Taste: Reviews: On Fire
A subsequent midweek takeout order is ready in 20 minutes and neatly packed. The spicy red breading on the fried catfish fingers, which I nibble in the parking lot while they’re still hot, is heavy on paprika, and so salty I’m afraid a cop will pull me over on the way home and slap a blood-pressure cuff on my arm. Juicy chopped pork on a squishy sesame-seed bun has delicious crusty ends mixed in, and a top dressing of thick, sweet house barbecue sauce. The similarly sauced pulled barbecued chicken sandwich isn’t as interesting. A side dish of Drunkin’ Apples tastes like the inside of a McDonald’s hot apple pie.
The usual secrecy surrounding the signature sauce is a non-issue at Famous Dave’s, because the squeeze packets dropped into every takeout bag list what’s in the competition-winning Rich & Sassy. No wonder it’s Twinkie-sweet: Corn syrup is the first ingredient.
Chris Forlano is a rarity among barbecue men. He’s never cooked in a competition, and he’d rather do his job than brag about how well he does it at the Duck Deli in New Britain — the website’s promise of outrageous eats is as close as he comes to a boast. But the hickory logs stacked next to the Southern Pride smoker out back, and the enormous exhaust fans on the roof of his red barn building, attest to the serious nature of his craft. Pulled pork, smoked for 14 hours, then drenched in house-made, apple cider-based Eastern Carolina vinegar sauce, is his best-seller. The pork is very good, but my favorite is the smoked tuna salad, made from fresh tuna loins rubbed with brown sugar and cracked black pepper before they hit the smoker. Have it in a hoagie, the best tuna hoagie you will ever eat. Smoked chicken isn’t equal to the tuna. Fresh salmon rubbed with paprika and brown sugar ultimately becomes a smoked salmon cake, a topping for a green salad, or an addition to penne pasta with Alfredo sauce.
Duck Deli’s link to North Carolina is Chris’s father, Ron Forlano, who moved to the town of Duck after he retired from practicing dentistry in Warminster. The elder Forlano couldn’t take it easy, and opened a Duck Deli takeout barbecue spot, now run by another son. Their success led to the opening of the New Britain location, which gave Chris Forlano a chance to be his own boss after two decades of working in various pizzerias and Italian restaurants. The northern branch has a broader menu than its southern siblings, and a 54-seat, country-cute dining room with a duck-and-pig motif.

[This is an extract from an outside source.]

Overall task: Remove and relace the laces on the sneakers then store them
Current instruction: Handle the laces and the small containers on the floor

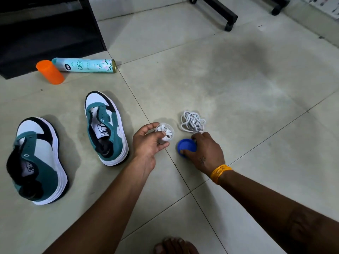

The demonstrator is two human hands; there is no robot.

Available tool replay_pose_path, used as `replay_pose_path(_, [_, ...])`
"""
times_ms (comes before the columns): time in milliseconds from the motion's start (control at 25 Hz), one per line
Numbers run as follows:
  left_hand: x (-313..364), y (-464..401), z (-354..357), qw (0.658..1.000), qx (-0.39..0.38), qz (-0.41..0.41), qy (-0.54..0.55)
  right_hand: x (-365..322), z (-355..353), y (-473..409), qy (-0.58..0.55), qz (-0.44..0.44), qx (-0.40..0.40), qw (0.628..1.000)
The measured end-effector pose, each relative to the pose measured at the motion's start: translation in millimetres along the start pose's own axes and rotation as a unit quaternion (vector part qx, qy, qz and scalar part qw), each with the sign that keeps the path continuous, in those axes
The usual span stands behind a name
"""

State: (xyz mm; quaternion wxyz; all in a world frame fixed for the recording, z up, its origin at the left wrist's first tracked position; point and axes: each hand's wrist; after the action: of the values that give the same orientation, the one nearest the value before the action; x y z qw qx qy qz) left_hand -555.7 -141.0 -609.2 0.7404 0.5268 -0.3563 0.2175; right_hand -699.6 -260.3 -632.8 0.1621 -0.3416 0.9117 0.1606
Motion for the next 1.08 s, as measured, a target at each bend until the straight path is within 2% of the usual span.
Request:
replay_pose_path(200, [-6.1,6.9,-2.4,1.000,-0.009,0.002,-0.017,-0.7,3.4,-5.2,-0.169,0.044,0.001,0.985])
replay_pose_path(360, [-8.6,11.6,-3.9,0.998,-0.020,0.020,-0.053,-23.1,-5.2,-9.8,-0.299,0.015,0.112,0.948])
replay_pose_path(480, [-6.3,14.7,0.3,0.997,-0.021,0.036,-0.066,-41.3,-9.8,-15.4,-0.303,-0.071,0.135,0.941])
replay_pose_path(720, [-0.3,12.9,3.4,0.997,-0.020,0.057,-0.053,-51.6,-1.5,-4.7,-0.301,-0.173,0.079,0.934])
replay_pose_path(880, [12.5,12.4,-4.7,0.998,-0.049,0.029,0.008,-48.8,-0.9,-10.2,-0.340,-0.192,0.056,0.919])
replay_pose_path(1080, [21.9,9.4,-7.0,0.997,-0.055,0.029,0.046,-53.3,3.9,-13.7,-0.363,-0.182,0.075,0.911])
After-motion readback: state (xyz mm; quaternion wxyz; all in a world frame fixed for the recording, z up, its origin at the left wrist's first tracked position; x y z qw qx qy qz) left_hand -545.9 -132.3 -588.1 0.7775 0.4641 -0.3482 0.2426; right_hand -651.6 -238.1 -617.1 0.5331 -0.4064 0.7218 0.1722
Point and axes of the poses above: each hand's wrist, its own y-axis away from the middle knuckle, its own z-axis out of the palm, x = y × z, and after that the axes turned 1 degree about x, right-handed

Forlano smokes the pork spareribs for three hours, not as long as some places do. This leaves them meaty though slightly fatty, caramelized on the outside from the sugar in their spice rub. At serving time, they’re warmed on the grill and glazed with house-made Western Carolina sauce, which is thicker and more tomato-based than the Eastern variety. Beef brisket, pink-tinged and smoky after more than 12 hours in the smoker, is sliced paper-thin and served in the Western Carolina sauce. The secret is lemons, chopped in a food processor, rind and all, and added to the sauce. A smoked prime rib sandwich is a single thick slice, grilled before serving, tucked into a roll with lettuce, tomatoes, grilled onions and horseradish mayonnaise. Not bad, but not up to my expectations, because the smoke flavor was almost undetectable.
Potato salad and creamy coleslaw are extraordinarily fresh, straightforward versions made from recipes handed down by Forlano’s maternal grandmother.
After visiting 13 barbecue restaurants for a story last July, and now these three competitors for barbecue bragging rights, I think Philadelphia still lacks a pit stop that can do it all. But each one has at least one or two standout meats or sides, and that should be enough to fill anyone’s plate.